• About this exercise: Look below for the line containing "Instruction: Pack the" and the line containing "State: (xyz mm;"; repeat exactly those two lines and all lines between them, and nothing else.

-- Opening Marker --

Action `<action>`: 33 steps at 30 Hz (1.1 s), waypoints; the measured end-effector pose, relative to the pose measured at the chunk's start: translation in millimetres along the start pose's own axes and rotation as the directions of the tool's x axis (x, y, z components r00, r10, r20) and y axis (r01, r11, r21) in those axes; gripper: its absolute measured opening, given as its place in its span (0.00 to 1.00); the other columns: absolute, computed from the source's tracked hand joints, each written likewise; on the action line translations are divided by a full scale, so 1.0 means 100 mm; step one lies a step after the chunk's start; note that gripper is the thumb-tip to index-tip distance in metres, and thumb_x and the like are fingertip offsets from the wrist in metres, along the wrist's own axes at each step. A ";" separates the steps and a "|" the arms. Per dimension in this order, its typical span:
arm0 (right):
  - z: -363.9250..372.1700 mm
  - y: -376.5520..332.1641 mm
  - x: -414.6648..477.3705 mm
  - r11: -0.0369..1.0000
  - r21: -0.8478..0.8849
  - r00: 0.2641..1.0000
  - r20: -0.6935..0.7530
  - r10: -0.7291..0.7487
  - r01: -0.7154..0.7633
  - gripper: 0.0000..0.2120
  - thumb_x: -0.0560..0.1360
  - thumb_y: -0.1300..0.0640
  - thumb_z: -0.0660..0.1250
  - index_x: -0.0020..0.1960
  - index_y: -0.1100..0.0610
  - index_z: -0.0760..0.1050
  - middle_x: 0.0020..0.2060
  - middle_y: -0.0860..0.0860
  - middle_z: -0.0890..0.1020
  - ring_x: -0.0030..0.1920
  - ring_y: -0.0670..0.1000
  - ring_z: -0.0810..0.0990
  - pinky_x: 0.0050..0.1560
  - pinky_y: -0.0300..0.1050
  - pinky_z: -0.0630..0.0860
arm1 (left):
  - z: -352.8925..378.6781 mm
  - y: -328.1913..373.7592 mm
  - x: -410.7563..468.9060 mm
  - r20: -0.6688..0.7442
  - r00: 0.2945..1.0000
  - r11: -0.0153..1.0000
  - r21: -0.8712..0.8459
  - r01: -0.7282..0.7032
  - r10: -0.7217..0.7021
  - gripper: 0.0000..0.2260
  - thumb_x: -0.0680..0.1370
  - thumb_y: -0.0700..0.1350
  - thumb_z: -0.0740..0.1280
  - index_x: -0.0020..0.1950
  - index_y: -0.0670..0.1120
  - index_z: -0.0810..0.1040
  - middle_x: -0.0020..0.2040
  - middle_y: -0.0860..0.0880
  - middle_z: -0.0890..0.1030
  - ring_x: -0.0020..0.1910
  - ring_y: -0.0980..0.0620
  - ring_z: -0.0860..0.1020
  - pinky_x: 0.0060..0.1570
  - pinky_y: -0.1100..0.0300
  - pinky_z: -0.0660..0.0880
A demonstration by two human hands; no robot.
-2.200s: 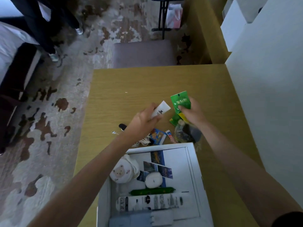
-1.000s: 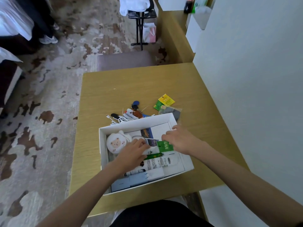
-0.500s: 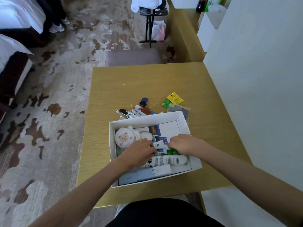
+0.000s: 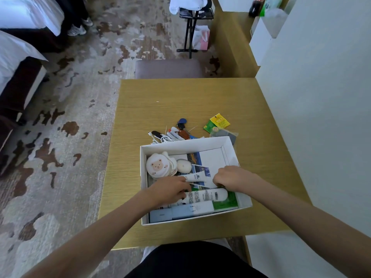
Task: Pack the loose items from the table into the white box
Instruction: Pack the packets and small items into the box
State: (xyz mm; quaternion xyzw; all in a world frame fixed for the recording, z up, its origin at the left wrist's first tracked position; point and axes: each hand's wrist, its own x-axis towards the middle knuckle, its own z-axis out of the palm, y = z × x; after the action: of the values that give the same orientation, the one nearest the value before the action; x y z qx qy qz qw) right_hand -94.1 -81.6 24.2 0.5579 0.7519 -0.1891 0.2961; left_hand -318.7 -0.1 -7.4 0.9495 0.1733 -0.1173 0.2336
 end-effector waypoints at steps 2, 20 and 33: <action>0.00 0.00 0.00 0.999 0.051 1.000 0.022 -0.006 0.005 0.08 0.72 0.69 0.60 0.42 0.57 0.72 0.39 0.55 0.73 0.39 0.55 0.72 0.38 0.49 0.68 | 0.04 0.00 -0.02 -0.067 0.997 0.998 0.052 -0.032 0.036 0.14 0.78 0.49 0.62 0.63 0.51 0.76 0.60 0.51 0.74 0.60 0.52 0.71 0.51 0.56 0.74; -0.23 0.28 -0.12 0.859 0.510 0.703 -0.597 0.386 -0.039 0.15 0.79 0.46 0.61 0.58 0.53 0.78 0.51 0.47 0.81 0.51 0.47 0.77 0.45 0.42 0.73 | -0.61 -0.08 0.33 -0.456 0.884 0.981 -0.193 0.013 -0.101 0.08 0.79 0.45 0.61 0.53 0.46 0.79 0.51 0.50 0.81 0.46 0.50 0.79 0.43 0.57 0.74; -0.27 1.58 0.83 0.316 0.938 0.687 -0.136 0.714 -0.143 0.12 0.77 0.57 0.65 0.55 0.64 0.77 0.50 0.60 0.82 0.51 0.60 0.80 0.49 0.51 0.74 | -0.93 -0.54 2.04 -0.057 0.890 0.871 -0.245 0.427 -0.452 0.11 0.77 0.44 0.58 0.56 0.44 0.75 0.52 0.44 0.80 0.50 0.43 0.79 0.48 0.51 0.77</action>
State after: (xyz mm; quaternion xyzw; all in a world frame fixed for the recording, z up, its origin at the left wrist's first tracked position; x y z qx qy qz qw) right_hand 33.2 43.8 -2.5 0.8410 0.4014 -0.2910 -0.2167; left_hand -140.5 145.7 -11.2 0.8574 0.4099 -0.0932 0.2970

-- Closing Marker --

• Result below:
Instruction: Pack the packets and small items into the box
State: (xyz mm; quaternion xyzw; all in a world frame fixed for the recording, z up, its origin at the left wrist's first tracked position; point and axes: each hand's wrist, its own x-axis towards the middle knuckle, its own z-axis out of the palm, y = z × x; after the action: of the values that give the same orientation, the one nearest the value before the action; x y z qx qy qz qw) right_hand -94.1 -81.6 24.2 0.5579 0.7519 -0.1891 0.2961; left_hand -318.7 -0.1 -7.4 0.9495 0.1733 -0.1173 0.2336

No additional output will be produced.